• _Task statement_
Print the records below exactly, from the line containing "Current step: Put" down to the line containing "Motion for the", both lines included, and omit every picture.

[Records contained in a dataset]
■ ■ ■ ■ ■ ■ ■

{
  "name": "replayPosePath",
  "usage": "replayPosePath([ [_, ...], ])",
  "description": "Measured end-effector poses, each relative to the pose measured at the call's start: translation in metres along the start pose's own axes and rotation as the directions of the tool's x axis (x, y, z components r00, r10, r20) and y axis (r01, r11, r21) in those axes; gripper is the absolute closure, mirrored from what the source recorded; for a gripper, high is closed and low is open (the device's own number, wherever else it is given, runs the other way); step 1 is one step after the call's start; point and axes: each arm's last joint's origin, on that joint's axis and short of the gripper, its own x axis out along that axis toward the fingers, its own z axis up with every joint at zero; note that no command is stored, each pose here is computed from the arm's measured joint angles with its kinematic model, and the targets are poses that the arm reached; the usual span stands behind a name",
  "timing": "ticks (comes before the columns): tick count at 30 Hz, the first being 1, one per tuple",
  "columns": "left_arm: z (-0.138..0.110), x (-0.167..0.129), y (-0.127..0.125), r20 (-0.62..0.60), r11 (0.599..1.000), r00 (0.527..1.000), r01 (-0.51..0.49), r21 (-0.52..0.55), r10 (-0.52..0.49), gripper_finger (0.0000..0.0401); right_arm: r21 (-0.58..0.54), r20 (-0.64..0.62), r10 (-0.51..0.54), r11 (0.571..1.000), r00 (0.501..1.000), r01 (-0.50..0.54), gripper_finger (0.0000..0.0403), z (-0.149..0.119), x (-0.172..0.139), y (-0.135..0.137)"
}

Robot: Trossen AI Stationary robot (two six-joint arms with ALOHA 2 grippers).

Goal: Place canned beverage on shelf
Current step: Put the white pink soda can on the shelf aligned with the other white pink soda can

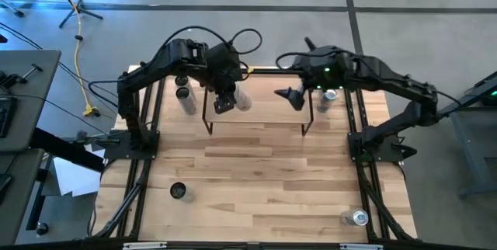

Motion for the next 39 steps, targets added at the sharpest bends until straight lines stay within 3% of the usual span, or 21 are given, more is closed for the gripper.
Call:
replayPosePath([
  [8,-0.001,0.002,0.012,-0.006,0.999,1.000,0.007,-0.031,-0.007,0.0176,0.007,-0.039,0.010,1.000,0.999,-0.010,0.0005,0.000,0.025,0.005],
  [14,-0.012,0.033,0.013,-0.150,0.999,0.989,0.003,-0.049,-0.010,0.0176,-0.061,-0.018,0.038,0.997,0.999,-0.039,0.0005,0.003,0.038,0.011],
  [22,-0.016,0.043,0.010,-0.191,0.998,0.981,0.002,-0.058,-0.013,0.0176,-0.110,-0.066,0.056,0.992,0.996,-0.063,0.0005,0.001,0.065,0.013],
  [39,-0.016,0.043,0.009,-0.192,0.999,0.981,0.004,-0.055,-0.015,0.0175,-0.114,-0.068,0.076,0.990,0.995,-0.084,0.0005,0.000,0.064,0.014],
])
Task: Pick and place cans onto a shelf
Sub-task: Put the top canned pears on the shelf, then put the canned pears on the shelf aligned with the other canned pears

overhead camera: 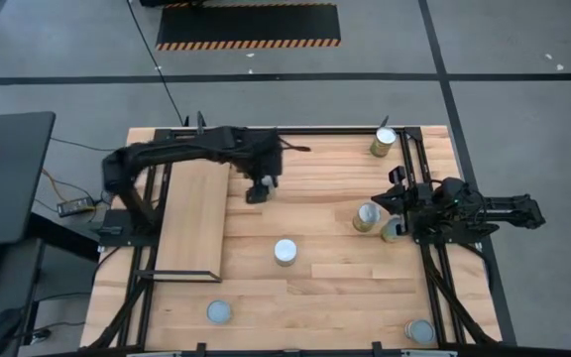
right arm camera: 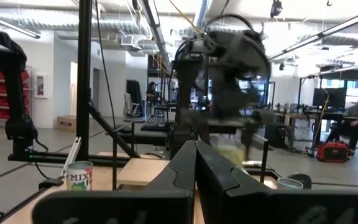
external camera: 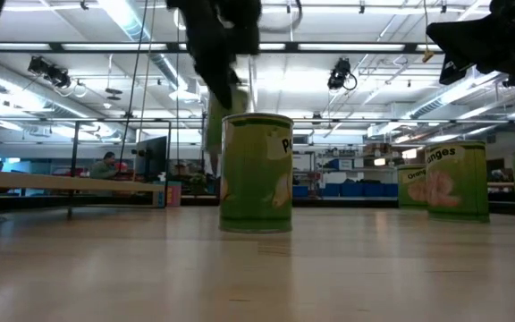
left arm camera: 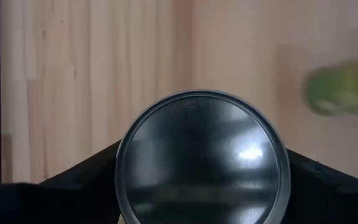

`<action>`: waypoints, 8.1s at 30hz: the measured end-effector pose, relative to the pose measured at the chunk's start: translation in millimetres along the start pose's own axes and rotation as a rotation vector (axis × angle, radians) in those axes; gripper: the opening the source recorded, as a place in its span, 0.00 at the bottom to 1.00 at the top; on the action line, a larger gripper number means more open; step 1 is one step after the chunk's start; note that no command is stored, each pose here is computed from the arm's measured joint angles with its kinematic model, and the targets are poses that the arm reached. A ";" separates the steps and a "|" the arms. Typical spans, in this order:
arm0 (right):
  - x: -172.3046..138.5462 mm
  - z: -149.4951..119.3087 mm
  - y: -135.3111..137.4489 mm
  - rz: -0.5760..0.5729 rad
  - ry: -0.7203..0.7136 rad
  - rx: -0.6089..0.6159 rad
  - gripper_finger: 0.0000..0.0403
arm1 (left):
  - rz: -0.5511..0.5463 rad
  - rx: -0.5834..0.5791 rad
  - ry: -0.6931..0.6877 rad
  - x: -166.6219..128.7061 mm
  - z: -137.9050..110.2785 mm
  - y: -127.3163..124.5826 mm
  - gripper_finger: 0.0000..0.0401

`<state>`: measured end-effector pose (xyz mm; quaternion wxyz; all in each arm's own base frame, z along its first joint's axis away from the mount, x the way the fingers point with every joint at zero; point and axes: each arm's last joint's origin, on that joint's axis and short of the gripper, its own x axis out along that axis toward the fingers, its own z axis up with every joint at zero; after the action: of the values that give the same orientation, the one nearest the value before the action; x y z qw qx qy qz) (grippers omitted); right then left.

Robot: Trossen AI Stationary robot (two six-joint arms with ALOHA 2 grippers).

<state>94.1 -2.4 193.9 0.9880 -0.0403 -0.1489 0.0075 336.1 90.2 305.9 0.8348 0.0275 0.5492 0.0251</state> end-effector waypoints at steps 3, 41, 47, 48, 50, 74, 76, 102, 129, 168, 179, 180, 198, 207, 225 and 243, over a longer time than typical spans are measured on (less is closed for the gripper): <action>0.0 1.2 -0.1 -0.001 -0.013 -0.001 0.03 | -0.012 -0.053 0.031 -35.6 -19.8 -10.1 0.78; -0.4 7.1 -2.6 -0.079 -0.070 -0.010 0.03 | 0.232 -0.013 0.058 -2.8 -170.1 35.1 0.82; -0.4 7.2 -2.6 -0.079 -0.071 -0.010 0.03 | 0.225 -0.023 0.053 -0.2 -168.7 36.2 0.85; -0.4 7.2 -2.6 -0.079 -0.071 -0.010 0.03 | 0.224 -0.032 0.053 2.0 -168.0 37.1 0.86; -0.4 7.2 -2.7 -0.079 -0.071 -0.010 0.03 | 0.218 -0.040 0.067 5.5 -167.8 38.0 0.87; -0.4 8.0 -2.9 -0.085 -0.080 0.016 0.03 | 0.233 -0.053 0.173 -10.6 -161.2 35.2 0.88; -0.4 8.0 -2.9 -0.085 -0.080 0.016 0.03 | 0.232 -0.054 0.174 -10.5 -161.2 35.1 0.88; -0.4 7.8 -2.9 -0.085 -0.078 0.015 0.03 | 0.214 -0.065 0.151 -9.8 -159.9 35.1 0.88; -0.4 7.9 -2.9 -0.080 -0.084 0.137 0.03 | 0.122 -0.087 0.169 -1.8 -160.4 33.9 0.85; -0.4 7.9 -2.9 -0.080 -0.084 0.136 0.03 | 0.291 -0.016 0.293 -22.3 -157.2 35.2 0.96; 0.0 14.2 -7.6 -0.226 -0.087 0.152 0.03 | 0.243 -0.191 0.066 -74.3 -116.8 22.7 0.96; 1.0 17.9 -8.0 -0.231 -0.077 0.135 0.03 | 0.226 -0.221 0.029 -79.1 -112.7 21.5 0.96; 81.3 97.9 -11.2 -0.174 0.703 0.228 0.02 | 0.012 -0.575 -0.691 -131.7 -61.7 -0.8 0.96; 94.9 81.9 -5.6 -0.105 1.085 0.196 0.28 | -0.048 -0.561 -0.738 -135.3 -52.0 -27.0 0.96; 99.7 115.1 -58.9 -0.712 1.196 0.204 0.96 | -0.015 -0.511 -0.704 -134.8 -51.0 -61.0 0.96; 123.4 49.6 -133.0 -1.180 0.996 0.641 0.94 | 0.057 -0.466 -0.622 -142.8 -71.8 -59.7 0.96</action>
<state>197.8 -127.8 288.3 0.7436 0.3285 0.3181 -0.4878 214.4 21.7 403.9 0.9444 -0.1412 0.2484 0.1628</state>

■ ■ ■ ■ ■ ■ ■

• _Finished exercise_
Current step: Put the white pink soda can on the shelf aligned with the other white pink soda can


Motion for the next 39 steps, targets added at the sharpest bends until straight lines stay within 3% of the usual span, or 21 are given, more is closed for the gripper.

That is the complete answer.